Sometimes, love hurts. In fact, rejection is part and parcel of dating and romance: it just goes with the territory. But not everyone knows how to let someone down easy.
This often leads to ghosting, disappearing without explanation so that you don’t have to deal with the awful act of dumping someone. It might give you an out, but it also turns dating into a bit like the Wild West, where consideration for others takes a back seat.
Maybe you’re in this situation presently, wondering how to get out of a partnership you don’t really want to be in. Or maybe you’ve been on the other end of rejection and know how much it hurts.
And maybe ghosting is your noble attempt to spare the other person’s feelings. Yet it isn’t fair to disappear without so much as a goodbye.
Instead, you must give yourself permission to step into your authentic self and honor your heart and your own integrity. In turn, you allow the person you’re breaking up with to do the same.
Still, before you run off and blurt out “it’s not me, it’s you,” there are three tips to keep in mind. Including:
Tip #1: If you’re in the dating world, rejection is necessary
There’s no way around it: if you’re dating and looking to find someone to spend the rest of your life with, you are playing by a set of rules. You are playing a game where rejection has a place on the starting line.
Rejection is part of it, pain is part of it, hurt feelings are part of it, confusion is part of it. So, why do we keep putting ourselves out there? Because love is part of it too. And so is joy and connection.
In short, the bad is as much a part of dating as the good. And the more you realize that, the more freedom you give yourself to speak your truth, have a voice, and reject those who are not right for you. It’s in your best interest as well as theirs.
Tip #2: See their strength rather than their fragility
You may think you're their everything, but allow me to check you for a second: Their life will go on, even after you dump them. It’s important to remember this and rather than painting them as weak and fragile, remind yourself that they are strong.
Sure, your rejection might not be what they want to hear. But, by being honest, you’re giving them the gift of seeing them as a resilient person, rather than someone who can’t handle the truth.
Tip #3: Detach from their image of you
The last principle involved is detaching from how the person sees you.
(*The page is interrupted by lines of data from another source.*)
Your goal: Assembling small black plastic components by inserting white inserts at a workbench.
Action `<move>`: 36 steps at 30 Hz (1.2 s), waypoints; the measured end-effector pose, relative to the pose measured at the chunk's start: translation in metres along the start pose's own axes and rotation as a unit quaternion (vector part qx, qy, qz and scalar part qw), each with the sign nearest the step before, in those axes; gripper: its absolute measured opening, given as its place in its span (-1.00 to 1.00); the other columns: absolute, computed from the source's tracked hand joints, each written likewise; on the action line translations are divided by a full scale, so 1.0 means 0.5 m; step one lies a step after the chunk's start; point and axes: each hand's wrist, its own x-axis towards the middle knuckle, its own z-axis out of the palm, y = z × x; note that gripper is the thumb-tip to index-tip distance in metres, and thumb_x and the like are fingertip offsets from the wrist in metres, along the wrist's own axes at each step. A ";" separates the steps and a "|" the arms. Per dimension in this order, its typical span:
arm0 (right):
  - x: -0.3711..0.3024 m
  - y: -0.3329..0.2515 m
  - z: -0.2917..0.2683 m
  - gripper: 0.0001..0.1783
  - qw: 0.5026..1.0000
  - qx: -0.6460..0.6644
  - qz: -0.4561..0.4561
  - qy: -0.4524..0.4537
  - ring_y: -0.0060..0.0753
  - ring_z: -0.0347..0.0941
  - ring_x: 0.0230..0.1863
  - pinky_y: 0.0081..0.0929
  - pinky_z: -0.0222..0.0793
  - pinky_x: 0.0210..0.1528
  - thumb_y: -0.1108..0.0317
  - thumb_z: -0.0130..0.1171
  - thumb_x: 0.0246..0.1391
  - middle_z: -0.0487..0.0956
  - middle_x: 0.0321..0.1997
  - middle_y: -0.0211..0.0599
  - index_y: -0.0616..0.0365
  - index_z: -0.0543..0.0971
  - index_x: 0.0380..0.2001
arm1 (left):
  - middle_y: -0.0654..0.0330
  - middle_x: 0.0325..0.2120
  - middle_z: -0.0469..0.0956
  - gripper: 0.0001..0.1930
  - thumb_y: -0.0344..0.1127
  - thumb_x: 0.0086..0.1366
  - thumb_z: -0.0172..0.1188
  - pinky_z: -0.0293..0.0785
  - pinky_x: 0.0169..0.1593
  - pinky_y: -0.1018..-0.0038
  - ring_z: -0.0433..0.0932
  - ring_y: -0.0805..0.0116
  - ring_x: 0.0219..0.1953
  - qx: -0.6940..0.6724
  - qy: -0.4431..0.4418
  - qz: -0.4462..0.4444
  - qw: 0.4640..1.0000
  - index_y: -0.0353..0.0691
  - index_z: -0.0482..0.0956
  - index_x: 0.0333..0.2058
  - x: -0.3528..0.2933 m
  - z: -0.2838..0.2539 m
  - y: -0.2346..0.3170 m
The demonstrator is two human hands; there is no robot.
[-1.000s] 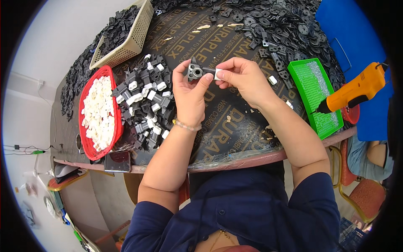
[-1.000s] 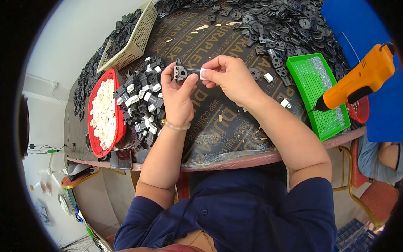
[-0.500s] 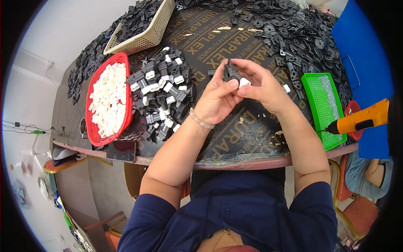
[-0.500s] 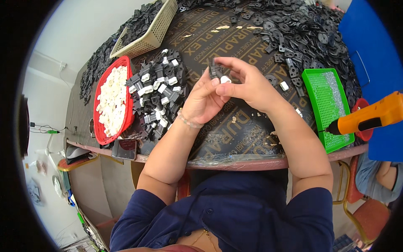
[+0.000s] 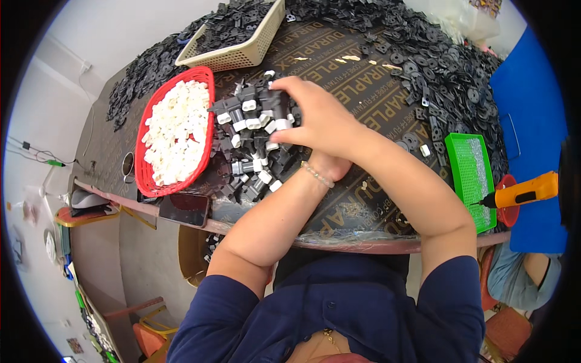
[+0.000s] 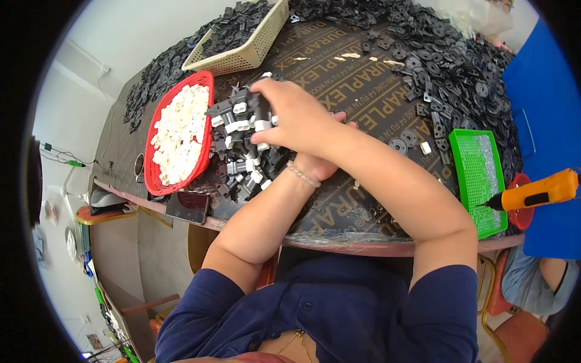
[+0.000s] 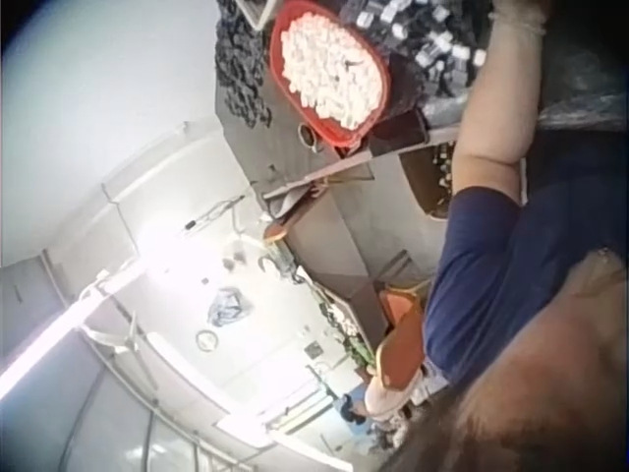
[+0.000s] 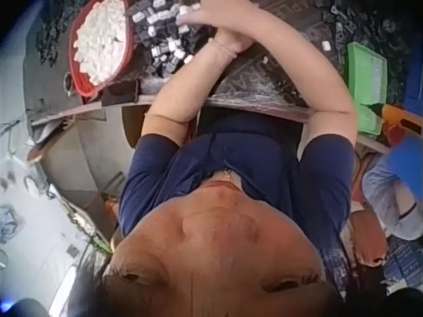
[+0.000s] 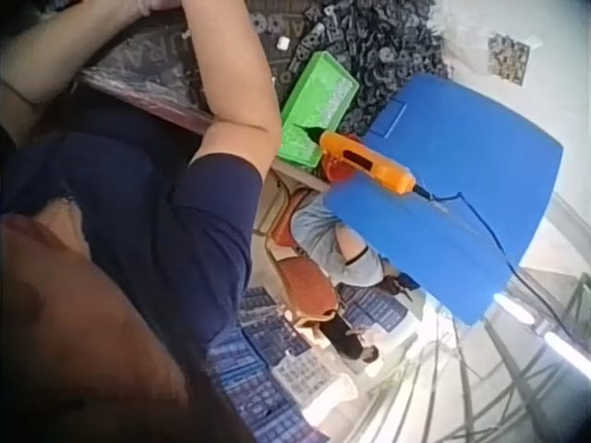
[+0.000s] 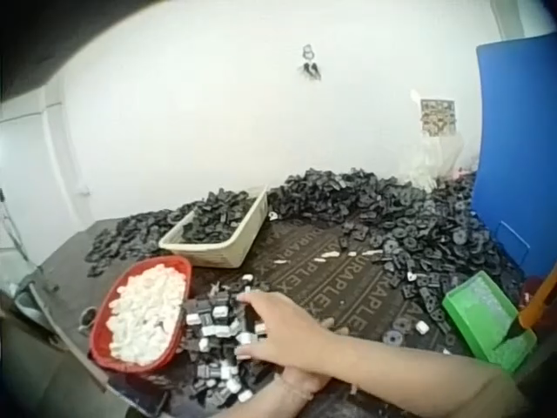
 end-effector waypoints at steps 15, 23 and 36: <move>0.158 0.057 0.063 -0.21 0.994 -0.102 -0.008 -0.029 0.08 0.44 0.11 -0.14 0.38 0.16 -0.14 0.38 -0.10 0.50 0.07 0.05 0.22 0.52 0.08 | 0.08 -0.07 0.59 -0.70 -0.17 0.45 0.02 0.50 0.03 0.38 0.58 0.31 -0.07 0.044 0.072 -0.003 0.996 -0.13 0.50 0.05 0.012 0.010 -0.004; 0.201 0.454 -0.202 -0.07 0.815 -0.485 0.316 0.015 0.14 0.03 0.43 0.21 0.00 0.37 -0.33 0.17 0.05 0.13 0.44 0.03 -0.14 0.20 0.39 | 0.16 -0.21 0.59 -0.58 -0.10 0.41 0.08 0.43 -0.16 0.44 0.55 0.33 -0.20 0.053 0.160 -0.054 0.984 -0.17 0.37 0.14 -0.006 0.019 0.000; 0.084 0.509 -0.152 -0.57 0.882 -0.436 0.172 -0.047 0.14 0.36 0.10 0.00 0.34 0.15 0.18 0.13 0.23 0.40 0.10 0.02 -0.03 0.48 0.15 | 0.17 -0.25 0.62 -0.64 -0.13 0.42 0.06 0.46 -0.23 0.45 0.59 0.32 -0.24 0.044 0.161 -0.050 0.985 -0.17 0.41 0.09 0.003 0.017 0.006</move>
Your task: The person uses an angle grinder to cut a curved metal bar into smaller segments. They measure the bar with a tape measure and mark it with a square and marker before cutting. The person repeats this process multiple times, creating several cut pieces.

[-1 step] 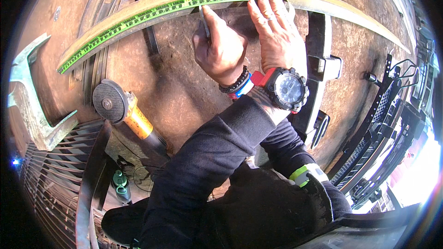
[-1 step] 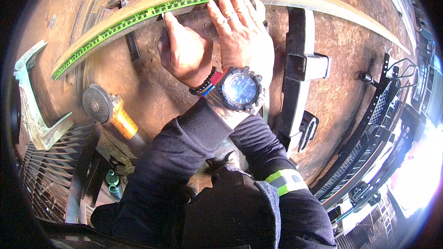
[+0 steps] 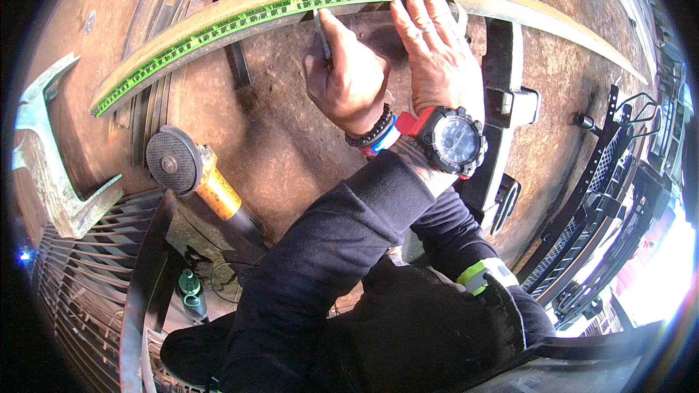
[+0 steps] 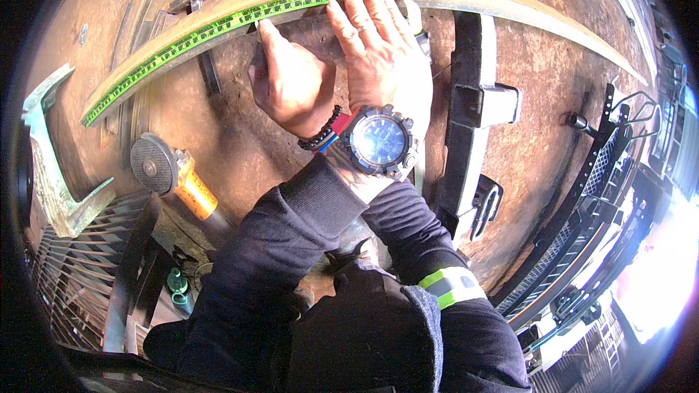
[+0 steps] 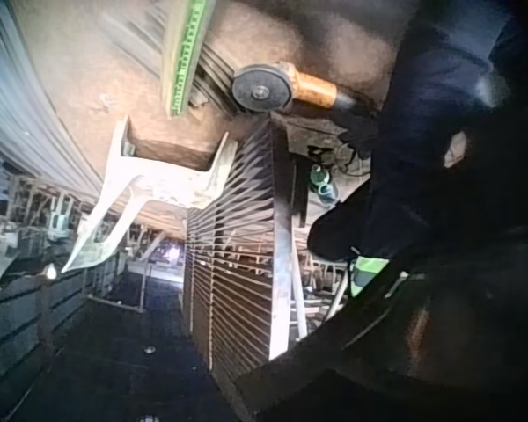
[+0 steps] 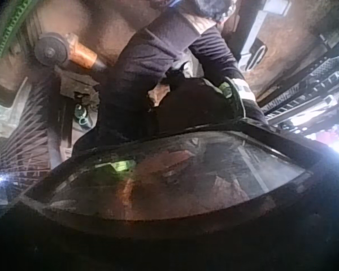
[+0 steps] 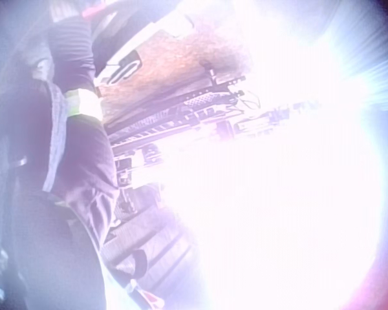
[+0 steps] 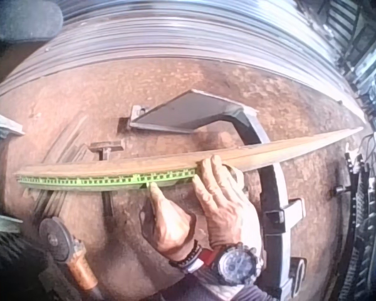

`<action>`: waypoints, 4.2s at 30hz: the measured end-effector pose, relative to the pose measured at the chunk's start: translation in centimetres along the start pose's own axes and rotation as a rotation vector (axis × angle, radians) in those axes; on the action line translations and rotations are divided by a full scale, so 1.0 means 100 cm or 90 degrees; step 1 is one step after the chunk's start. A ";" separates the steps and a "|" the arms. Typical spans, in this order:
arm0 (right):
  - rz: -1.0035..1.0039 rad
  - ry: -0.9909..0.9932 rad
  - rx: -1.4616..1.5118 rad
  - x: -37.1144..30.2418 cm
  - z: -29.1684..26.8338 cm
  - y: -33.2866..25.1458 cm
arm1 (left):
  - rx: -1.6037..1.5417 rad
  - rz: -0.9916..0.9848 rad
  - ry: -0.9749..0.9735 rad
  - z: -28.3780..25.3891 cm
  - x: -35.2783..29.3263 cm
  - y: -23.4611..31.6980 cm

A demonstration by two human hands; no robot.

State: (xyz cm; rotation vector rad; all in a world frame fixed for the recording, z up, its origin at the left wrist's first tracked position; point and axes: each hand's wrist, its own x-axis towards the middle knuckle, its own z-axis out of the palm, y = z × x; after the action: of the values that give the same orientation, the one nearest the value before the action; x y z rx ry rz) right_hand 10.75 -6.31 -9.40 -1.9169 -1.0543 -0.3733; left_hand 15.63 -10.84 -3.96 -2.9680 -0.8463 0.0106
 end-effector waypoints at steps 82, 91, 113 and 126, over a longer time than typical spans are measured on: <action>0.607 -0.046 0.536 0.014 0.005 0.001 | -0.214 0.385 0.220 0.010 -0.003 -0.290; 0.565 -0.057 0.478 0.007 0.016 0.012 | -0.235 0.398 0.229 0.013 0.001 -0.298; 0.117 -0.152 -0.034 0.035 -0.023 -0.027 | -0.257 0.361 0.217 0.013 -0.005 -0.296; 0.055 -0.341 -0.158 0.004 -0.034 -0.024 | -0.271 0.373 0.251 0.019 -0.003 -0.292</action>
State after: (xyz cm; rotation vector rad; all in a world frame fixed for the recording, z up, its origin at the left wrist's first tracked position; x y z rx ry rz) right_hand 9.59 -8.27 -5.94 -2.3494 -1.3046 0.0747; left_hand -0.07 13.83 -4.27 -3.2921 0.0927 -0.7845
If you fail to do this, you can be held hostage by that person’s perception of you. Yet this doesn’t mean you don’t need to hone your delivery and how you convey your truth.
Do you blame the other person or do you take responsibility? Are you mean and spiteful as you're letting them go or are you solid and present with why you're moving on?
Remember, there are several valid reasons for walking away: lack of chemistry or an intellectual component; not feeling it or a failure to connect; too many red flags or incongruent values. But even if you communicate these clearly, the other person may react negatively. And there is nothing you can do about it—so cede what you can’t control and only accept responsibility for your own actions.
Ultimately, all is fair in love and war, but that doesn’t mean you need to rub salt in open wounds. Being open and honest (but not petty or nasty) is the best plan of action.
You can’t control how the other person thinks, feels, or reacts. The sooner you accept that lack of control, the sooner you’ll find freedom in ending the relationships that don’t speak to you and giving yourself permission to find the ones that do.